═════ GIVEN RECORDS

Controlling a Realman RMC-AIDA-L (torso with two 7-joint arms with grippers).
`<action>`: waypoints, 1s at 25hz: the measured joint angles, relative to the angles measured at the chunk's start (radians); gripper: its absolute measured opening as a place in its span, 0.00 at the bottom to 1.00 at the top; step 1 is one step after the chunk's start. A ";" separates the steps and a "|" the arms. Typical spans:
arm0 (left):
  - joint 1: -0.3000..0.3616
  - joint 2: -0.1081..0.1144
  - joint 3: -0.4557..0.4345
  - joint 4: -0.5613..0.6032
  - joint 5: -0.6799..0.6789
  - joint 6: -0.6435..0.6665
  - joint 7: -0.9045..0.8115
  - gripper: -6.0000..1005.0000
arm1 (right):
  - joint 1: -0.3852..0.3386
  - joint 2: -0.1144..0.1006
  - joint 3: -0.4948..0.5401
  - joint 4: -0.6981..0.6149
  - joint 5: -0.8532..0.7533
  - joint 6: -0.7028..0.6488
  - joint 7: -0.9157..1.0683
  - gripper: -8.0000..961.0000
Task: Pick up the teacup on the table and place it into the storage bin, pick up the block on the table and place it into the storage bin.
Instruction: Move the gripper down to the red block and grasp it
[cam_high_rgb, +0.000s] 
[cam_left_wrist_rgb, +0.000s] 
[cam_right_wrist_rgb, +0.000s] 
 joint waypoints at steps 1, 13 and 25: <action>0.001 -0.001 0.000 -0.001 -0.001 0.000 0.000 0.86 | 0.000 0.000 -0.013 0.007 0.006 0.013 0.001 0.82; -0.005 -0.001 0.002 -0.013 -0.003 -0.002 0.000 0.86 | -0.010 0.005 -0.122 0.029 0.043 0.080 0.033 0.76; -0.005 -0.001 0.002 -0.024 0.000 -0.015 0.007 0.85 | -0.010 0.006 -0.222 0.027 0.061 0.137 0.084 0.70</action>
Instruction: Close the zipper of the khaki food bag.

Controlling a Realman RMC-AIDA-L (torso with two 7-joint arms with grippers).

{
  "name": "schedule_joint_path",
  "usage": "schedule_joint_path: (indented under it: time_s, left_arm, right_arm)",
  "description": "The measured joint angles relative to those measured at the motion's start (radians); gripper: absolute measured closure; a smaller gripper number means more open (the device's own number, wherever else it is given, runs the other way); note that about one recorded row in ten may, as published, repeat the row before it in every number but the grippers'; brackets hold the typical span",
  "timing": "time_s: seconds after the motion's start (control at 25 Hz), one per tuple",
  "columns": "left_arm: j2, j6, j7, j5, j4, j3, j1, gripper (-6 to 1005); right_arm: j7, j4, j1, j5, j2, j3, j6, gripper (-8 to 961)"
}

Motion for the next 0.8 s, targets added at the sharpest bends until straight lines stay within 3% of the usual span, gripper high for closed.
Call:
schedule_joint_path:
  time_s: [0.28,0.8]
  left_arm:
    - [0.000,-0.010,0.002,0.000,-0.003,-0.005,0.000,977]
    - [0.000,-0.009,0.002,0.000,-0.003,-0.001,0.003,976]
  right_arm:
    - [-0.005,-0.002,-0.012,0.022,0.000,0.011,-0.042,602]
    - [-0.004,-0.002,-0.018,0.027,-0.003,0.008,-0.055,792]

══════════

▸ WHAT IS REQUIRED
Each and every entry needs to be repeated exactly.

▸ THE COMPLETED TASK
Controlling a Realman RMC-AIDA-L (torso with two 7-joint arms with grippers).
`<action>`: waypoints, 1s at 25hz: the measured joint angles, relative to the angles measured at the chunk's start (radians); gripper: its absolute measured opening as a place in its span, 0.00 at the bottom to 1.00 at the top; step 1 is one step after the chunk's start. A ";" separates the steps and a "|" the arms. Typical spans:
arm0 (left):
  - joint 1: -0.3000..0.3616
  - joint 2: -0.1081..0.1144
  - joint 3: -0.4557..0.4345
  - joint 4: -0.5613..0.6032
  - joint 5: -0.6799..0.6789
  - joint 6: -0.6435..0.6665
  - joint 7: -0.9045..0.8115
  - gripper: -6.0000..1005.0000
arm1 (right):
  - joint 1: -0.3852..0.3386
  - joint 2: -0.1144..0.1006
  - joint 3: -0.4948..0.5401
  - joint 4: -0.6981..0.6149
  - joint 5: -0.8532..0.7533
  - joint 6: -0.7028..0.6488
  - joint 7: -0.9157..1.0683
  - gripper: -8.0000..961.0000
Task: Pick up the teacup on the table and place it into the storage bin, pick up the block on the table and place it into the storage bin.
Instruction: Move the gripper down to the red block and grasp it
[cam_high_rgb, +0.000s] 
[cam_left_wrist_rgb, +0.000s] 
[cam_right_wrist_rgb, +0.000s] 
 joint waypoints at steps 1, 13 and 25: <action>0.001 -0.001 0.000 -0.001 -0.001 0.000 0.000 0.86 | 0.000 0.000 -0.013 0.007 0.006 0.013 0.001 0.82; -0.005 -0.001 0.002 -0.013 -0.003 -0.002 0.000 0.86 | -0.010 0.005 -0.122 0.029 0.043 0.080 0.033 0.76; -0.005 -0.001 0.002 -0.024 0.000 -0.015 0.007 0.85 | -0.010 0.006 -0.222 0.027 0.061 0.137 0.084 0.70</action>
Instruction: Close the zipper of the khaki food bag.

Controlling a Realman RMC-AIDA-L (torso with two 7-joint arms with grippers).

{
  "name": "schedule_joint_path",
  "usage": "schedule_joint_path: (indented under it: time_s, left_arm, right_arm)",
  "description": "The measured joint angles relative to those measured at the motion's start (radians); gripper: absolute measured closure; a smaller gripper number means more open (the device's own number, wherever else it is given, runs the other way); note that about one recorded row in ten may, as published, repeat the row before it in every number but the grippers'; brackets hold the typical span",
  "timing": "time_s: seconds after the motion's start (control at 25 Hz), one per tuple",
  "columns": "left_arm: j2, j6, j7, j5, j4, j3, j1, gripper (-6 to 1005); right_arm: j7, j4, j1, j5, j2, j3, j6, gripper (-8 to 961)"
}

Motion for the next 0.8 s, targets added at the sharpest bends until straight lines stay within 3% of the usual span, gripper high for closed.
Call:
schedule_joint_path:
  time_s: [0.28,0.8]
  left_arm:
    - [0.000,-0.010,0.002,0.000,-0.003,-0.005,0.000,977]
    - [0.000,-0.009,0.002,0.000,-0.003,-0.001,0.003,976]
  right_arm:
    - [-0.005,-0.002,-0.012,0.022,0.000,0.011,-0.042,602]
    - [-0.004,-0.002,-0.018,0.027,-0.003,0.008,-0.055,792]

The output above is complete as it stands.